Tragödie Leben nach Gasexplosion: "Kann es nicht mehr hören"

Wuppertal · Während der Ehemann zum Pflegefall wurde, hat Gisela Padovan die Gas-Explosion im Haus an der Lenneper-Straße Ende Juni mit leichten Blessuren überstanden. Ausgestanden ist das Unglück für sie aber noch nicht.

 Der Start in ein neues Leben wird für Gisela Padovan durch Spekulationen um ihren Ehemann ausgebremst.

Der Start in ein neues Leben wird für Gisela Padovan durch Spekulationen um ihren Ehemann ausgebremst.

Foto: Bube

Neben Zukunftssorgen setzt ihr die Gerüchteküche in der Nachbarschaft sehr zu.

Ihre neue Wohnung an der Heckinghauser Straße verbreitet einen sterilen Charme. Lediglich ein paar Fotos auf der Kommode, die sie von ihrer Schwester bekommen hat, vermitteln etwas familiären Charakter. "Unsere ganzen persönlichen Sachen liegen in Schutt und Asche, sind wohl auf ewig verloren. Wie überhaupt das Leben durch den Vorfall so eine dramatische Wendung genommen hat", sagt Gisela Padovan (83) leise.

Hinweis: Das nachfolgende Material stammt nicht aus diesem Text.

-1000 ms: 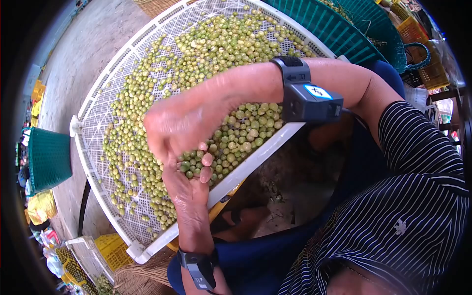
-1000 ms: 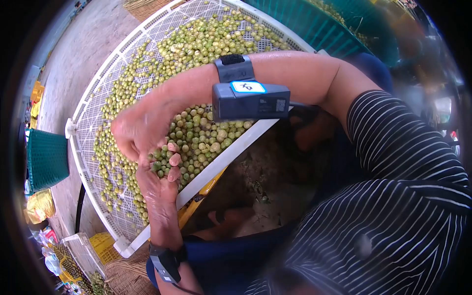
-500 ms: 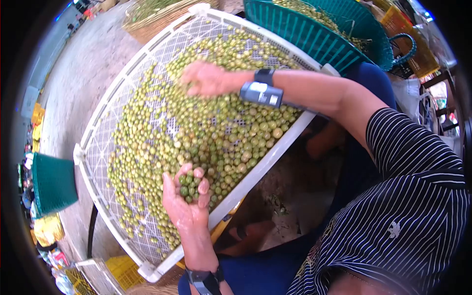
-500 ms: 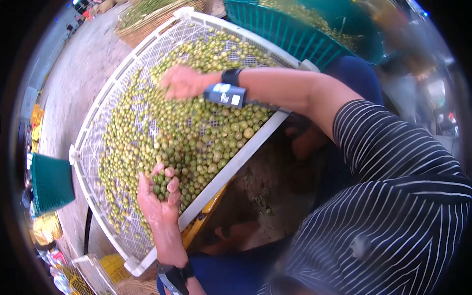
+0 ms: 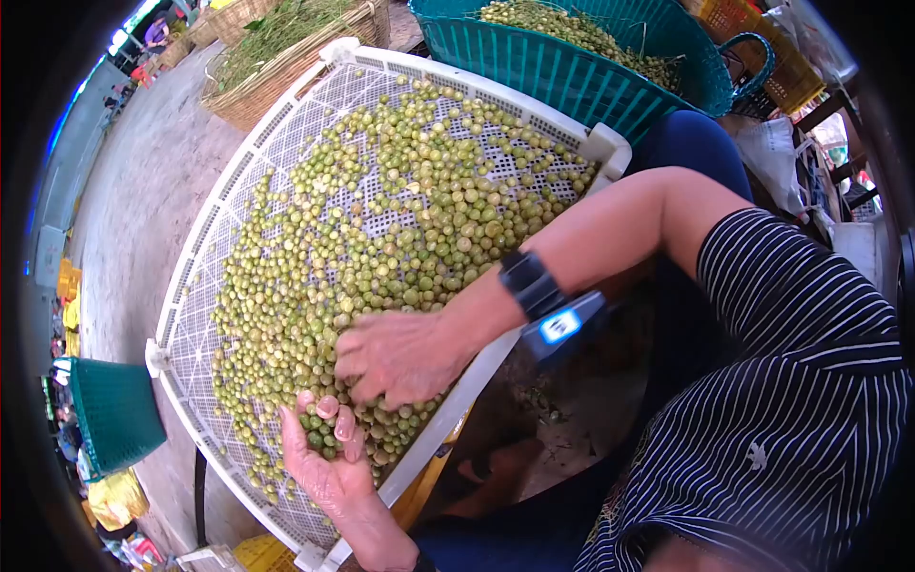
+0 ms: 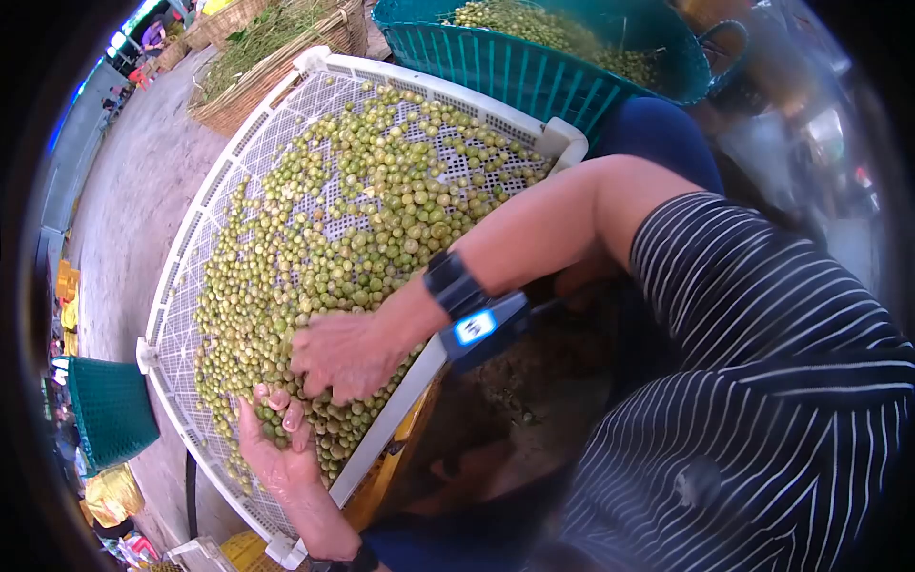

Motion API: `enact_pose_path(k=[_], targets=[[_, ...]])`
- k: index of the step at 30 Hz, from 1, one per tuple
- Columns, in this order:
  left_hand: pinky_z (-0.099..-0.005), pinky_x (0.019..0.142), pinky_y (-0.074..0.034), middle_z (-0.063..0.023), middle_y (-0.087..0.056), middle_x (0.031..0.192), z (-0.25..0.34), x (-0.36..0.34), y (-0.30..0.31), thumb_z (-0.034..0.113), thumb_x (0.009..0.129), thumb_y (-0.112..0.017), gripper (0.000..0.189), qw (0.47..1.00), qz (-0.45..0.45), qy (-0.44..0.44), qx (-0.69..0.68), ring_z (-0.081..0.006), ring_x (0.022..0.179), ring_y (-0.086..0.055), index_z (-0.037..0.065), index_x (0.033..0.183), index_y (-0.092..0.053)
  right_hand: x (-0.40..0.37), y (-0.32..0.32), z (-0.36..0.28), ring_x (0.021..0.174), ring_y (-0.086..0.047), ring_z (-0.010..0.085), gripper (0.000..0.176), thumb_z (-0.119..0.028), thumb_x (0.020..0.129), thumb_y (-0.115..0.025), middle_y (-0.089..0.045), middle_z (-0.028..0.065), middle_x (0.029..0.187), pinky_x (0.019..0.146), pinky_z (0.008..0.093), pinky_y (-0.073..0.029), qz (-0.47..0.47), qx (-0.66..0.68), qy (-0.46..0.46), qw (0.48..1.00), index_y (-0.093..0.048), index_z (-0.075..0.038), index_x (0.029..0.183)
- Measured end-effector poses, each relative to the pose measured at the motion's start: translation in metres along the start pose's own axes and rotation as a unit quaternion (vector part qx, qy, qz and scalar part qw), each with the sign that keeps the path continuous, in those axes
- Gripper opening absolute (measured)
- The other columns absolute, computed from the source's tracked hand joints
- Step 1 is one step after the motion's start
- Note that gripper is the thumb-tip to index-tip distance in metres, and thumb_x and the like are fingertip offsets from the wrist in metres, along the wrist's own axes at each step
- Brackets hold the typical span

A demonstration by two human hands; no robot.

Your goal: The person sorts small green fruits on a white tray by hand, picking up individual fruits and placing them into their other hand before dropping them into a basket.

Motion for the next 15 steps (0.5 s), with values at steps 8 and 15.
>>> enact_pose_path(k=[8,15], targets=[[-0.0223,0.035,-0.024,-0.0058,-0.047,0.070,-0.001,-0.004,-0.006,0.037,0.094,-0.044,0.030,0.998,0.051,0.008,0.022,-0.0175,0.054,-0.044,0.007,0.091,-0.051,-0.006,0.058,0.137,0.051,-0.051,0.0173,0.016,0.000,0.063,-0.044,-0.052,0.0068,0.058,0.042,0.0340,-0.046,-0.013,-0.101,-0.350,0.931,-0.057,-0.010,0.061],[-0.0219,0.035,-0.026,-0.0055,-0.047,0.074,0.002,-0.001,-0.001,0.034,0.096,-0.037,0.029,0.999,0.032,-0.004,0.030,-0.0162,0.059,-0.045,0.007,0.092,-0.047,-0.013,0.067,0.171,0.051,-0.055,0.0220,0.022,0.000,0.063,-0.044,-0.057,0.0114,0.060,0.045,0.0371,-0.047,0.014,-0.274,-0.354,0.894,-0.064,-0.007,0.070]])
Point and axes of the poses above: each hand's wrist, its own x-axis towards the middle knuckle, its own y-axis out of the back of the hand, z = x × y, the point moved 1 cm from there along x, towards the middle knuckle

Sie erinnert sich kaum an den Moment der, mutmaßlich vom Mieter unter ihnen ausgelösten, Explosion. "Es war kurz nach Mitternacht, mein Mann und ich saßen im Wohnzimmer, als er unvermittelt sagte: 'Es riecht nach Gas'. Sekunden später knallte es und ich habe in dem Chaos wohl instinktiv meine Handtasche und die Umhängetasche meines Mannes genommen und bin nach draußen gelaufen."

Gisela Padovan kam sofort wegen das Verdachtes auf Rauchvergiftung ins Krankenhaus. Erst dort erfuhr sie, dass ihr 81-jähriger Ehemann durch die Wucht der Explosion auf die Straße geschleudert wurde und nun ebenfalls im Krankenhaus lag. Im Koma, mit gebrochenen Rippen, einer Lungenverletzung und insgesamt unklarer Prognose.

Gisela Padovan zur Rundschau: "Da meine kleinen Blessuren rasch verheilten und der Rauchvergiftungsverdacht sich nicht bestätigte, wurde ich entlassen und stand vor den Trümmern unserer Existenz. Alles, was wir in den 50 Jahren, die wir in diesem Haus wohnten, angeschafft haben, war mit einem Schlag weg." Sie findet Unterschlupf bei Verwandten, von denen sich besonders Großnichte Sonja Westermann jetzt um sie kümmert, sie mit dem Nötigsten versorgt. "Das war eine harte Zeit. Gebangt um den Ehemann, ohne Wohnung und nicht zu wissen, wie es weitergeht", berichtet die Seniorin.

Als das Problem einer neuen Wohnung gelöst ist, kommt die Hiobsbotschaft, dass ihr Ehemann jetzt ein Pflegefall ist und vermutlich bleiben wird. "Wir beide waren oft und fast immer gemeinsam unterwegs. Wir kannten die Nachbarn, sie uns, es war ein gutes Miteinander im Viertel. Das ist jetzt anders geworden und ich ertrage es kaum noch", sagt sie.

Die alte Dame erklärt die Zusammenhänge: "Viele wissen nicht, was mit meinem Mann ist. Es kommen Bekannte auf mich zu und fragen, weil sie ihn nicht mehr sehen, ob er der Verursacher des Unglücks war. Andere fragen: Ist er tot? Ich kann es nicht mehr hören. Neben all den Sorgen, wie ich jetzt allein zurechtkommen soll, rauben mir diese Gerüchte die letzten Nerven. Das muss ein Ende haben. Sonst finde ich keinen Anfang für ein neues Leben", erklärt Gisela Padovan der Rundschau — in der Hoffnung, dass nach der Veröffentlichung die Gerüchteküche schließt.